• [WHAT IS NEEDED]
Match on the string "black" in the entries below and return every matching line.

• [RECORDS FOR THE TASK]
§
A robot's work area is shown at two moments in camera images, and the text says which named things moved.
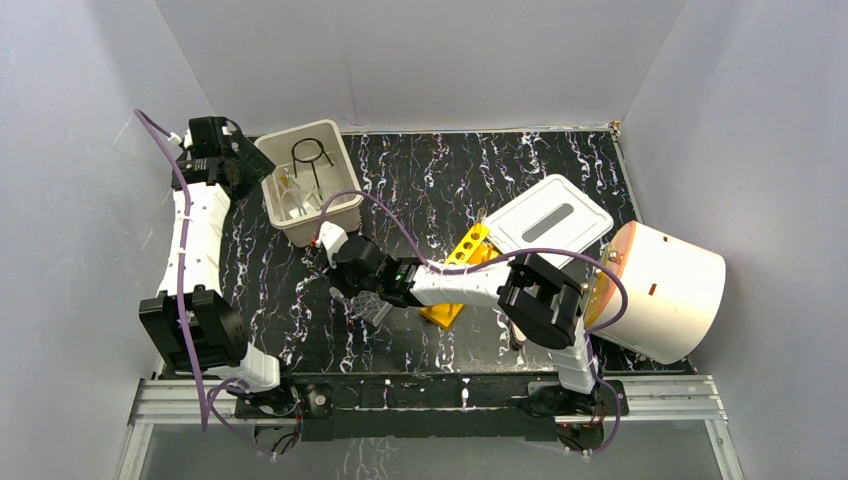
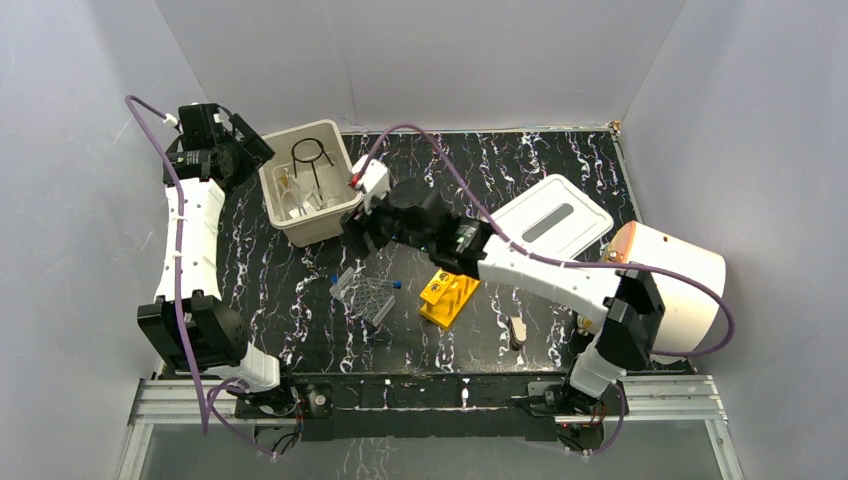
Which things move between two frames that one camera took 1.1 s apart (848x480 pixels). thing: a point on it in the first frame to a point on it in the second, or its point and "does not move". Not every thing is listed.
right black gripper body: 348,285 to 377,226
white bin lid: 554,215 does not move
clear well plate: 369,307 does not move
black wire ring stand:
§
• [TASK OUTPUT]
right black gripper body: 348,285 to 377,226
black wire ring stand:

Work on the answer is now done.